Appendix talk:Terms considered difficult or impossible to translate into English/Archive

Loanwords edit

Any thoughts on how semi-obscure loanwords that have recently been assimilated into English (e.g., schadenfreude) should be handled?   — C M B J   10:05, 5 June 2013 (UTC)Reply

If they have been assimilated into English, they have an English translation. — Ungoliant (Falai) 11:40, 5 June 2013 (UTC)Reply
That's more or less what I was thinking, but how do we make that determination and where do we draw the line? Schadenfreude was not something that ever really entered the English lexicon, it was just a foreign curiosity enjoyed by a small subset of English speakers that then gained popularity with the advent of the Internet. This is something of a meta-consideration because our appendix may eventually lead to similar exposure of some terms.   — C M B J   11:59, 5 June 2013 (UTC)Reply
This doesn't really speak to your basic discussion, but fwiw Schadenfreude is neither obscure in educated English, nor was it unknown prior to the internet.
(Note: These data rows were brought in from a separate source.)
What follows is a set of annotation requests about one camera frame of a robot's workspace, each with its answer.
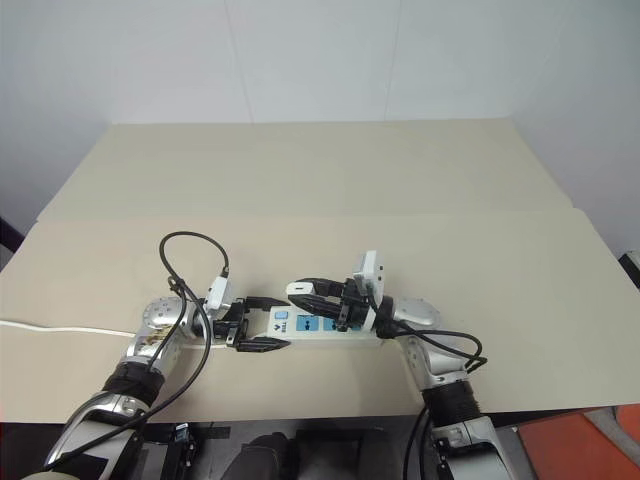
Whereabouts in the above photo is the white power strip cord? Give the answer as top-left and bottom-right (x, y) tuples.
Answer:
(0, 318), (140, 338)

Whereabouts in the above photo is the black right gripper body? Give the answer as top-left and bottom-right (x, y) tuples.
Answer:
(333, 277), (377, 334)

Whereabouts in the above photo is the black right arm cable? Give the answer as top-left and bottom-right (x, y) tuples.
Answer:
(362, 277), (489, 480)

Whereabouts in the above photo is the black box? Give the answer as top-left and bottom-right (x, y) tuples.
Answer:
(617, 249), (640, 292)

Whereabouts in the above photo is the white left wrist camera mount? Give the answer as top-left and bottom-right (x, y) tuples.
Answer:
(203, 273), (237, 319)

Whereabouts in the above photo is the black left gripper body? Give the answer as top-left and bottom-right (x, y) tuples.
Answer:
(211, 297), (252, 349)

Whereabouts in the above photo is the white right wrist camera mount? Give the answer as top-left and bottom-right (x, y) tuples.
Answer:
(350, 249), (388, 314)

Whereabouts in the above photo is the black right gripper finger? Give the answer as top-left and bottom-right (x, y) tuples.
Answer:
(298, 277), (348, 297)
(286, 293), (343, 320)

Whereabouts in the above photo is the dark chair part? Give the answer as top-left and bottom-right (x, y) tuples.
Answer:
(0, 211), (24, 257)

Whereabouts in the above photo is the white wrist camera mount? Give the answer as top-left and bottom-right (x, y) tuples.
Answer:
(350, 249), (388, 314)
(203, 273), (237, 319)

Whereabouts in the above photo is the white power strip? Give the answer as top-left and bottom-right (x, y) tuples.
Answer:
(177, 302), (391, 353)

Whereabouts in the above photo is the black metal bracket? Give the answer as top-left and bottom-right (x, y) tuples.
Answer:
(171, 422), (197, 480)

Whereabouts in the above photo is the orange floor mat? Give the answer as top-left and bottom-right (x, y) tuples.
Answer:
(516, 405), (640, 480)

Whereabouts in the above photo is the dark rounded shape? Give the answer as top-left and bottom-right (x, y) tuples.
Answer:
(238, 431), (302, 480)

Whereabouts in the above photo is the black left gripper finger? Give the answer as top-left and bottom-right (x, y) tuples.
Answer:
(234, 335), (293, 354)
(242, 296), (288, 314)
It has a listing in my 1951 Webster's, and I certainly knew its meaning in high school in the 1960s from reading the newspaper. I haven't seen any great change in the extent of its usage since the Internet became popular. Mathglot (talk) 05:35, 14 December 2013 (UTC)Reply

Editnotice edit

An editnotice needs to be drafted and created as per previous discussion.   — C M B J   10:32, 5 June 2013 (UTC)Reply

Ungoliant's draft

"Do not add words that don’t have entries, or whose definitions do not match the definitions listed by the entry. Create the entry first."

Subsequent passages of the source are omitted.